Cuban performance artist Tania Bruguera’s art practice shows no boundaries in order to express controversial issues. Her pieces, centered around politics, personal freedoms, and the Cuban revolution provoke discomfort and debate, and often utilize an unknowing audience.

We’ve compiled a list of Bruguera five performances that define her as an artist, highlighting the artist’s fearless – to the point of reckless – demonstrations.

This article from Art in America – about her mini-retrospective Neuberger Museum of Art discusses different performances. Another neat link is located here – an interview between Brugera and Marina Abramovic.

#5. Crowd Control in Force at Tate Modern, 2008

Two mounted police on horseback use police academy techniques to physically control the audience inside the Tate Modern in Britain. The piece, which herded visitors into Turbine Hall, depended on the audience’s innocence of the fact that they were part of a piece of artwork. Bruguera states that it is important that her work receive the kind of reaction from her audience that they would have in real life, therefore working in a way so that people are unsuspecting of her pieces as artwork in order to make them feel as live events instead of representations. Clip of this piece, as well as an interview of the artist, can be found here.

#4. “Freedom of Speech” at the Havana Biennial, 2009

The artist invited individuals (including awarded blogger Yoani Sanchez) to a podium before a yellow curtain, to say whatever they wanted for the duration of one minute. A white dove was placed on the shoulder of the speakers to mimic Fidel Castro’s 1959 speech. “Freedom” and “democracy” were among the topics tackled by volunteers, causing the Cuban government to denounce the performance as “an anti-cultural event of shameful opportunism that offends Cuban artists and foreigners who came to offer their work and solidarity”.

#3. The Burden of Guilt at the Havana Biennial, 1997

Standing before a self-woven Cuban flag made of human hair, Bruguera appeared wearing only a skinned lamb carcass, ritualistically mixing and ingesting dirt and salt water for several hours. This piece was based on the story of a collective suicide of indigenous peoples under Spanish occupation in colonial Cuba, who ate large quantities of dirt until they died.
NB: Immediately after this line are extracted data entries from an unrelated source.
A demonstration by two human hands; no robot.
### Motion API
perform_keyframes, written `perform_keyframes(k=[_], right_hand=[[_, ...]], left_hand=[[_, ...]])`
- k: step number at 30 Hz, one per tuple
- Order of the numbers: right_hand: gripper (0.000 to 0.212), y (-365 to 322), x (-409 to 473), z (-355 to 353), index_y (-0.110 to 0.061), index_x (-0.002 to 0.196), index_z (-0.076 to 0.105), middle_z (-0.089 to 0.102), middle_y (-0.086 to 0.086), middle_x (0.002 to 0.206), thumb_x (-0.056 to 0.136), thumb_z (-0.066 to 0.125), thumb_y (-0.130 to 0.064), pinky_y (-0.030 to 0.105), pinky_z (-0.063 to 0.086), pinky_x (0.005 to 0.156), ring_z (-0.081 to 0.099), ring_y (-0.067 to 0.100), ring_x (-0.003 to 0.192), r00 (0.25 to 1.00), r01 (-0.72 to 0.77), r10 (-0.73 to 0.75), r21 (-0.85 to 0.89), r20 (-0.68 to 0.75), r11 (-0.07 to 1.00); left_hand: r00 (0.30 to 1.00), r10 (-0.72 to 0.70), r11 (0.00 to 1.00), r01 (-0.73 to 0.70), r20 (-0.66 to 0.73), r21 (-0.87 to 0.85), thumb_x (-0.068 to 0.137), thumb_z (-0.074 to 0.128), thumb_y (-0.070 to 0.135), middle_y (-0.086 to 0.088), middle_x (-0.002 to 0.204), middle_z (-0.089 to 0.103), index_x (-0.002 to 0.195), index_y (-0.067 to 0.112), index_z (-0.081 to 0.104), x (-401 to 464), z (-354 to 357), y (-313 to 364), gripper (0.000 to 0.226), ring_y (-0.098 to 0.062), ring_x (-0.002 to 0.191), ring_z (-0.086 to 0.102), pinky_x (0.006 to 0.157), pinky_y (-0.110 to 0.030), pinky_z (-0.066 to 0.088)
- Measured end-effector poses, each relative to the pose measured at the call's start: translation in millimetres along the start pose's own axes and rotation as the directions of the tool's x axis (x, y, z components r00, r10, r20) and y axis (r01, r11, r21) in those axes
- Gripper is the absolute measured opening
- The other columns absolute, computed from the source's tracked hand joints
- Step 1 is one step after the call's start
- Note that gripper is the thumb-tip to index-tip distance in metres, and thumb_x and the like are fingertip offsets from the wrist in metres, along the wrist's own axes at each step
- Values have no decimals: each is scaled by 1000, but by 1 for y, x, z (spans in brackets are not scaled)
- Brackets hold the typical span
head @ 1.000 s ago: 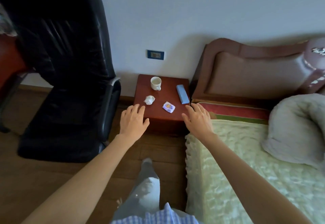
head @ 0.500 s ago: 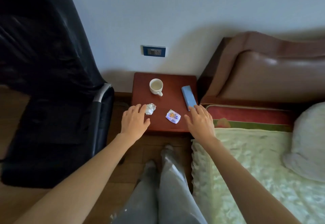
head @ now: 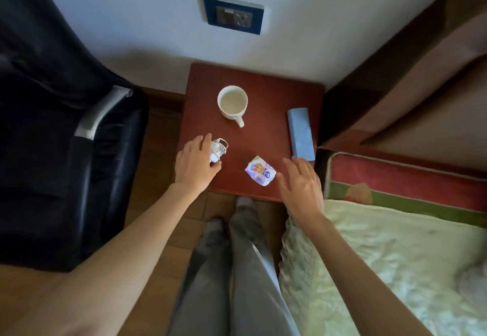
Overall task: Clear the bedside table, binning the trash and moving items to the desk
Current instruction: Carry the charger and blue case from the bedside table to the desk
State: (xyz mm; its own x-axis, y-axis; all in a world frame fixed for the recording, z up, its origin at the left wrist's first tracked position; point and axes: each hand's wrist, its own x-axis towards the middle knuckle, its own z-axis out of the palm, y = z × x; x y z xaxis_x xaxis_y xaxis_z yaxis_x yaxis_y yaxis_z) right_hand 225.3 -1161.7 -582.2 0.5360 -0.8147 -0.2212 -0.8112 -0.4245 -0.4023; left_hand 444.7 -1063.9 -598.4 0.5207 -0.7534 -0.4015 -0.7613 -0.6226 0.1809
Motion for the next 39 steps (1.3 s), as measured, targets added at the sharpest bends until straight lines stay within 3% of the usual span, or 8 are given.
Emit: perform_keyframes(k=[8,13,17,21,27,33,39], right_hand=[[52,41,48,32,-6,120,60,59,19,122,87,36,-38,51,47,93,53,37,119,999,-18,19,-5,38,1000],[43,59,72,39,-4,122,58,55,22,128,88,50,-28,54,44,96,48,39,123,1000,-16,16,14,21,1000],[44,65,83,38,-3,124,56,53,22,130,88,49,-28,51,43,98,46,38,125,999,-21,22,33,-29,999],[47,74,92,40,-4,131,49,47,22,136,90,52,-25,50,42,100,42,38,128,998,-42,45,65,-54,997],[65,79,109,48,-9,141,36,37,20,144,86,63,-32,49,43,99,38,36,131,990,-144,144,-15,8,990],[88,76,121,60,-12,146,23,43,16,138,77,71,-41,49,47,88,46,36,120,968,-240,245,-102,44,965],[86,71,125,62,-11,144,28,48,17,132,73,72,-31,47,45,83,45,38,114,951,-308,309,-63,-3,949]], left_hand=[[997,-75,996,75,-12,-45,81,67,38,-11,136,47,137,14,38,29,49,11,68,-31,123,47,92,-45,46],[995,-99,990,96,-25,-101,78,72,30,-12,130,50,133,14,40,35,67,6,66,-33,114,52,83,-46,50],[991,-119,971,102,-68,-214,76,74,16,-13,121,53,129,13,48,41,74,2,59,-35,99,58,75,-47,52],[986,-134,951,100,-99,-291,74,75,16,-10,118,56,124,15,53,43,78,-2,54,-33,95,61,73,-43,53],[987,-126,940,85,-104,-331,72,77,16,-9,118,56,123,15,54,42,81,-5,55,-31,96,60,72,-40,51],[986,-111,942,66,-121,-329,73,76,16,-8,117,56,123,17,54,41,86,-8,55,-29,95,60,71,-40,53],[976,-166,905,95,-139,-415,69,77,17,-5,107,62,112,19,62,35,88,-11,45,-26,88,62,66,-33,50]])
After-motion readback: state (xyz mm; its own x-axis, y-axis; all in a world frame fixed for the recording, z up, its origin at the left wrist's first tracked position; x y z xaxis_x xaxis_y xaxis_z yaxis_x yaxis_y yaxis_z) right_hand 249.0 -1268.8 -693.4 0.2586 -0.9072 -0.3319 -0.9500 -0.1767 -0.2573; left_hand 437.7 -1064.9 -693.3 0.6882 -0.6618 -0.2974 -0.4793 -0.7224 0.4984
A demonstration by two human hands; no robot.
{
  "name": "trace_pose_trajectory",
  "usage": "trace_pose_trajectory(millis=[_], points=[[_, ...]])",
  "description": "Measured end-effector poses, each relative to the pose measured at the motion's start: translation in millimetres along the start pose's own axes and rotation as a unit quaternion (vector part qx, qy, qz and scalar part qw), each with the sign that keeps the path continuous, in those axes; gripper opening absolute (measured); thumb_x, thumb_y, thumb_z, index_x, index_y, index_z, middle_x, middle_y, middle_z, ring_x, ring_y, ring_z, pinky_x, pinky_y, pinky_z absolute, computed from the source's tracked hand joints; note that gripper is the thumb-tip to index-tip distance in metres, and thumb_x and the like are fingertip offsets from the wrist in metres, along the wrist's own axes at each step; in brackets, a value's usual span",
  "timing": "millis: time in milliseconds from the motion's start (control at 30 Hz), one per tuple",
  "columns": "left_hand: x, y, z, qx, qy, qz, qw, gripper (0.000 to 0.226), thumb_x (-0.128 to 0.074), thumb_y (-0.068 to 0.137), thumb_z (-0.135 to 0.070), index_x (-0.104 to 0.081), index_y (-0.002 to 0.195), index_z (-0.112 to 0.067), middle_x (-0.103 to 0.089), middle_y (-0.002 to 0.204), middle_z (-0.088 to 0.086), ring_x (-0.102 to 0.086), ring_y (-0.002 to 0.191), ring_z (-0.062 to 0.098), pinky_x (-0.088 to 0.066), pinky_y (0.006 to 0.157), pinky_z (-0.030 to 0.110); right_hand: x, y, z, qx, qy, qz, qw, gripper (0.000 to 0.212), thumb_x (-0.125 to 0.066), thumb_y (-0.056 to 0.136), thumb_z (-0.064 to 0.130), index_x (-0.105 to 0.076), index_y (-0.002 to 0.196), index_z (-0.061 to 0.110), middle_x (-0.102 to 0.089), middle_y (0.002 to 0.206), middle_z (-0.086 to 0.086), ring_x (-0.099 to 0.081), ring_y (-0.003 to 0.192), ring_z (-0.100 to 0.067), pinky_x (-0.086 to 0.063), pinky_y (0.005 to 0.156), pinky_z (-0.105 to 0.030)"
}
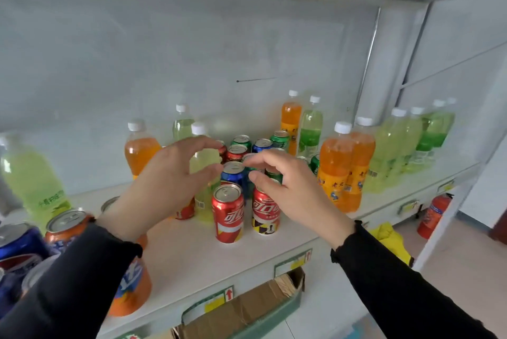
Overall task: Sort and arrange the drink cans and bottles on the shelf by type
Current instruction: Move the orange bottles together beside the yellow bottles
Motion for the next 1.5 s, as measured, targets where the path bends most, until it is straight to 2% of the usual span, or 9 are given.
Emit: trace_pose_trajectory(millis=[67,300,567,833,1000,1133,1267,1400,1500], points=[[-10.2,17.3,-23.0,-0.005,0.010,-0.007,1.000,0.036,-0.063,0.092,-0.041,-0.058,0.128,-0.041,-0.055,0.125,-0.024,-0.050,0.114,0.002,-0.037,0.088,0.022,28.3,8.2,-6.0,0.015,-0.030,0.015,0.999,0.024,-0.061,0.099,0.032,-0.066,0.122,0.030,-0.065,0.120,0.022,-0.057,0.112,0.007,-0.047,0.093,-0.014],[-35.3,69.0,-58.0,0.026,0.024,-0.029,0.999,0.038,-0.064,0.092,-0.041,-0.056,0.129,-0.040,-0.051,0.120,-0.025,-0.044,0.107,-0.002,-0.035,0.082,0.021,115.1,64.6,-39.4,0.037,-0.078,0.091,0.992,0.029,-0.063,0.097,0.037,-0.065,0.126,0.030,-0.064,0.121,0.020,-0.058,0.108,0.005,-0.045,0.093,-0.015],[-41.0,112.3,-43.4,0.062,0.048,0.031,0.996,0.036,-0.064,0.090,-0.049,-0.059,0.125,-0.043,-0.049,0.124,-0.027,-0.046,0.102,-0.002,-0.036,0.083,0.024,164.7,181.1,-126.4,-0.068,-0.064,0.175,0.980,0.031,-0.066,0.097,0.026,-0.064,0.127,0.019,-0.067,0.108,0.009,-0.064,0.106,-0.008,-0.048,0.099,-0.027],[-34.0,139.0,-23.6,0.061,0.069,0.019,0.996,0.033,-0.062,0.089,-0.053,-0.060,0.121,-0.046,-0.048,0.125,-0.030,-0.044,0.110,0.001,-0.035,0.092,0.028,149.7,248.9,-253.4,-0.232,-0.088,0.278,0.928,0.062,-0.067,0.093,0.044,-0.049,0.143,0.013,-0.053,0.142,-0.004,-0.053,0.128,-0.020,-0.047,0.104,-0.032],[-26.6,142.2,-10.9,0.094,0.076,-0.003,0.993,0.033,-0.062,0.085,-0.056,-0.060,0.118,-0.048,-0.054,0.136,-0.024,-0.054,0.122,0.016,-0.041,0.094,0.037,138.0,283.5,-290.9,-0.274,-0.030,0.297,0.914,0.097,-0.080,0.066,0.051,-0.045,0.147,0.011,-0.049,0.144,-0.010,-0.051,0.132,-0.026,-0.049,0.101,-0.034],[-13.5,142.3,-3.6,0.127,0.063,-0.043,0.989,0.040,-0.060,0.074,-0.065,-0.063,0.111,-0.051,-0.059,0.133,-0.021,-0.056,0.124,0.021,-0.043,0.101,0.044,111.6,296.0,-309.2,-0.281,-0.041,0.374,0.883,0.078,-0.087,0.066,0.046,-0.060,0.131,0.013,-0.056,0.139,-0.007,-0.058,0.120,-0.019,-0.055,0.084,-0.027],[5.8,136.9,2.7,0.142,0.057,-0.084,0.985,0.044,-0.060,0.070,-0.067,-0.063,0.112,-0.055,-0.059,0.122,-0.033,-0.058,0.122,0.017,-0.044,0.104,0.043,70.5,297.6,-321.9,-0.274,-0.036,0.445,0.852,0.083,-0.097,0.057,0.037,-0.064,0.128,0.009,-0.063,0.134,-0.011,-0.064,0.119,-0.028,-0.057,0.086,-0.037],[28.3,123.9,5.7,0.154,0.039,-0.145,0.977,0.022,-0.066,0.077,-0.054,-0.065,0.099,-0.060,-0.059,0.110,-0.034,-0.060,0.110,0.012,-0.042,0.100,0.032,51.3,292.9,-315.4,-0.234,-0.021,0.455,0.859,0.037,-0.080,0.085,0.023,-0.067,0.119,0.014,-0.070,0.120,-0.005,-0.068,0.105,-0.019,-0.060,0.083,-0.037],[41.9,108.5,10.2,0.179,0.036,-0.176,0.967,0.018,-0.069,0.082,-0.045,-0.067,0.095,-0.057,-0.063,0.109,-0.026,-0.061,0.102,0.012,-0.043,0.095,0.032,50.8,293.1,-314.1,-0.194,-0.037,0.453,0.869,0.045,-0.083,0.080,0.026,-0.067,0.121,0.017,-0.070,0.122,-0.003,-0.068,0.106,-0.018,-0.059,0.087,-0.036]])
Point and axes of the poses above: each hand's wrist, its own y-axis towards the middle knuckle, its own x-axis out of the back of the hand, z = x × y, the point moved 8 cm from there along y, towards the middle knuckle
#2. Performance at the Facultad de Bellas Artes at the Universidad Nacional (National University of Colombia), 2009

Three figures representing a right-wing paramilitary fighter, a left-wing guerrilla, and a refugee displaced by the longrunning conflict in Columbia all spoke simultaneously into a microphone as a waitress offered a tray of cocaine to spectators for consumption. The police were called to interfere. According to University officials, the artist was denied access to carry a weapon and use cocaine, but ignored their disapproval. Though the use of hard drugs within a performance may seem like a cheap trick to gain interest and press, the artist expressed disdain at the way her artistic intent was overshadowed by morally and lawfully driven negative attention.

#1. “Self Sabotage”, Biennale di Venezia, 2009

Bruguera sat at a table reading a speech on the “idea of survival”, stopping from time to time to hold a gun to her head to play a real-life game of Russian Roulette. The gun was, according to the artist, truly loaded. The artist was finally stopped by audience members and fellow artists. A transcript of her speech, as well as an interview about the performance can be found here.